Albuquerque city councilors file three new gun bills

Local News

ALBUQUERQUE, N.M. (KRQE) – Albuquerque city councilors introduced three bills Wednesday afternoon that would affect just about every gun owner in Albuquerque.

The proposed laws would require people in Albuquerque to keep their guns locked in a safe at home or with a secure device in the car when they are not with them. Another bill would ban guns from all city property.

City Councilor Pat Davis said the goal of the bills is to set a higher standard for gun owners.

The first one charges gun owners with a misdemeanor if they leave firearms unattended and unsecured. The bill states that almost 90 guns a month were stolen from cars and homes in Albuquerque in 2017, and highlights how many stolen guns end up being used to commit crimes.

Under the new bill, it would be a crime to leave a firearm unattended without a gun lock on it or in a checked box or safe. The bill states that measures like this reduce youth suicide and accidental deaths and helps keep guns out of criminals’ hands.

“This is not something that lets APD go inspect every gun, but if something bad happens — and we saw this last year where a Rio Rancho student took his parents’ gun, took it to school and started shooting, his parents were charged under state felony laws — and that is the same way it would work here,” Davis said.

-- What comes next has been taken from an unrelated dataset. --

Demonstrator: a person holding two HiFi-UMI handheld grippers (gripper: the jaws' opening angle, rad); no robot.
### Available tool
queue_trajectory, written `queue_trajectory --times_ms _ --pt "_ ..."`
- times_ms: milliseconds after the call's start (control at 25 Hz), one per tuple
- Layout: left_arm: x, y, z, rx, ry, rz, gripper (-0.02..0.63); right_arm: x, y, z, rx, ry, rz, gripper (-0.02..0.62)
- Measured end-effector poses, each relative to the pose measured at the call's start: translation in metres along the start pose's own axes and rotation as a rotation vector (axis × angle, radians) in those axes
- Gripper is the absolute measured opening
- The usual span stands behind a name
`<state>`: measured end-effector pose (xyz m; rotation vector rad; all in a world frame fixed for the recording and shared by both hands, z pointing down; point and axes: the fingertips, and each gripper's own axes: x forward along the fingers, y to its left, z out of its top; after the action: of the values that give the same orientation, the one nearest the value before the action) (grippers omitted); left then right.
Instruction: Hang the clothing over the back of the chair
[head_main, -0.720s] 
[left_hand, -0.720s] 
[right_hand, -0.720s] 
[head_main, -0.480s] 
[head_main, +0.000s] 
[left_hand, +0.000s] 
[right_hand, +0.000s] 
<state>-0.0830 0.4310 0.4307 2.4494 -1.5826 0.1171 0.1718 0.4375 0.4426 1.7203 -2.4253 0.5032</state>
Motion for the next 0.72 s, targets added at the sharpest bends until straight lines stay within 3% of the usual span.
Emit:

Davis said there may be provisions that would allow a judge to dismiss charges if gun owners show they took steps to buy a lock or safe like a fix-it ticket.

Some gun owners worry about gray areas in ideas like these.

“What if a gun owner has it stored properly, yet the vehicle was stolen?” John Mallory asked. “Who does that fall upon? Does it fall upon the vehicle and gun owner now being charged with a crime?”

The second bill makes it illegal to bring a gun onto any city property, including City Hall, libraries, community centers and parks.

The bill cites increased threats to public facilities around the country, including two instances in 2015 and 2016 when City Hall was disrupted due to gun scares. Davis believes the sight of guns at public meetings can intimidate people and keep them from participating.

The third bill adds to the city’s school threats ordinance and makes it a specific crime to make shooting threats against any public building including stores and government offices.

The bills are expected to be assigned to committee hearings later this year.